**Assignment**
Only the lines below, from the one with "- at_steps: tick" through the one with "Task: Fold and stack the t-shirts", are to be written out, exactly.

**Record excerpts**
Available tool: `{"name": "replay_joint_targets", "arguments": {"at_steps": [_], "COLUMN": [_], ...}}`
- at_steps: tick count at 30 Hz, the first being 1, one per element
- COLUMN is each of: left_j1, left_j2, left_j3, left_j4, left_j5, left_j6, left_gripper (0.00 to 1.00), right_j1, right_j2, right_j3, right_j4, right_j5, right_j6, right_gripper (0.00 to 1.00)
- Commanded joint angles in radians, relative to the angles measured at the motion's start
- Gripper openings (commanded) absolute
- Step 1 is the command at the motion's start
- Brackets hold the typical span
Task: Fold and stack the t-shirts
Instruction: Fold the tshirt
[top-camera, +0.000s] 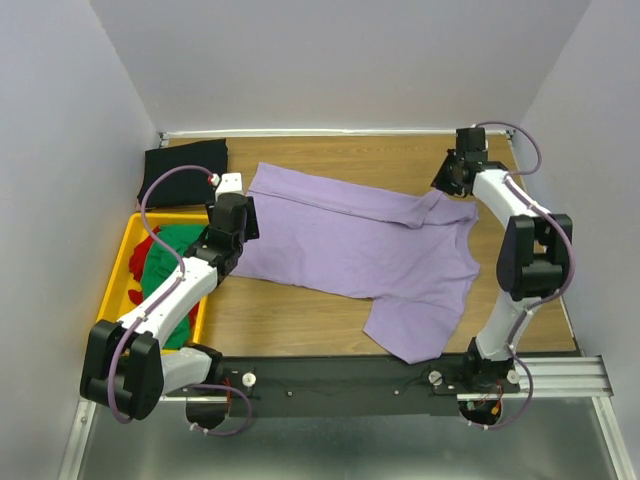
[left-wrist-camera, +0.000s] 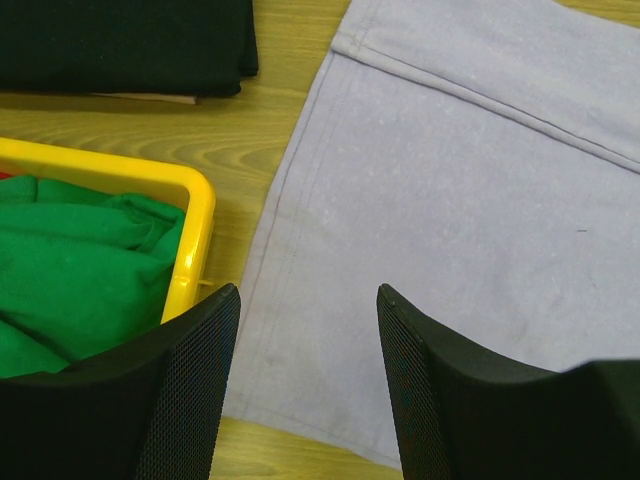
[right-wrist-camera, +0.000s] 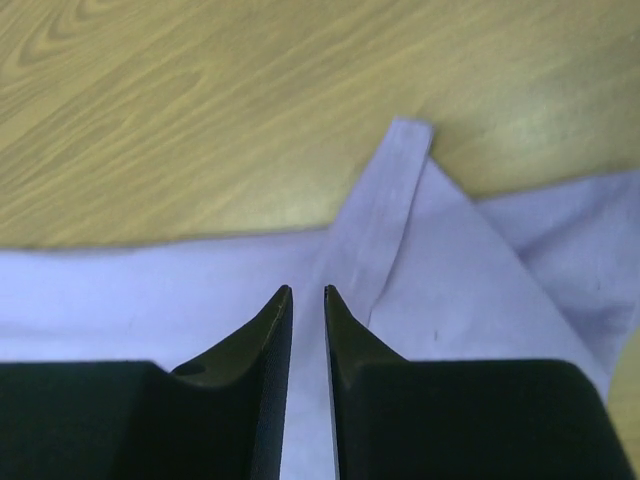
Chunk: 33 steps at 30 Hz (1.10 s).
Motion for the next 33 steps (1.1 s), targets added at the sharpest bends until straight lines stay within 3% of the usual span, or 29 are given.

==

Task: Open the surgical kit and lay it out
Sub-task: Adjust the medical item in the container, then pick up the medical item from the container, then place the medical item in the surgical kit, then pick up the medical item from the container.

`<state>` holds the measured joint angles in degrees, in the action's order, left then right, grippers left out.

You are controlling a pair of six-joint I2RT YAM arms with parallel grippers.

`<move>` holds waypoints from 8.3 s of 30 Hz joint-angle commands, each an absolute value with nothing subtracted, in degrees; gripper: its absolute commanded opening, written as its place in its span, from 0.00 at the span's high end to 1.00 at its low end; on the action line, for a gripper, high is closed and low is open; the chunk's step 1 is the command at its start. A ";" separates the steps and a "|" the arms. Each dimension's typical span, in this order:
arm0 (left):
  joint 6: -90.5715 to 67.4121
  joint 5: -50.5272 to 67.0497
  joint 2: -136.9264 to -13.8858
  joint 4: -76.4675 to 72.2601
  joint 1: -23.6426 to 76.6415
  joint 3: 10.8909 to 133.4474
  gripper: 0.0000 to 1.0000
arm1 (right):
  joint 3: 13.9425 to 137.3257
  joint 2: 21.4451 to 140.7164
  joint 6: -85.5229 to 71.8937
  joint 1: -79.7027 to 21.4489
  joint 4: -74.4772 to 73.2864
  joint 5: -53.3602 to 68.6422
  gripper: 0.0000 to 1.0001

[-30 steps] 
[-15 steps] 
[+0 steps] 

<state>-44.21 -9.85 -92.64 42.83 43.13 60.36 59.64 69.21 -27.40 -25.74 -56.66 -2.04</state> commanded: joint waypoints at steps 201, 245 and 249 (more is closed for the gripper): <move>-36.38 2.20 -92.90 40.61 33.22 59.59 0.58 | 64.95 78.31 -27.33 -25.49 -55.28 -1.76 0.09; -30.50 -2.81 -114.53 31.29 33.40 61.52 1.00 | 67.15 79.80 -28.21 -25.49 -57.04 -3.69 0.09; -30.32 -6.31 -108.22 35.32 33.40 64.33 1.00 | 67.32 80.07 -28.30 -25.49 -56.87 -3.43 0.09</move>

**Result of this exercise**
- at_steps: tick count at 30 Hz, the first being 1, one per element
- COLUMN is each of: left_j1, left_j2, left_j3, left_j4, left_j5, left_j6, left_gripper (0.00 to 1.00), right_j1, right_j2, right_j3, right_j4, right_j5, right_j6, right_gripper (0.00 to 1.00)
- Commanded joint angles in radians, relative to the angles measured at the motion's start
- Gripper openings (commanded) absolute
- Step 1 is the command at the motion's start
- Brackets hold the typical span
Task: Fold and stack the t-shirts

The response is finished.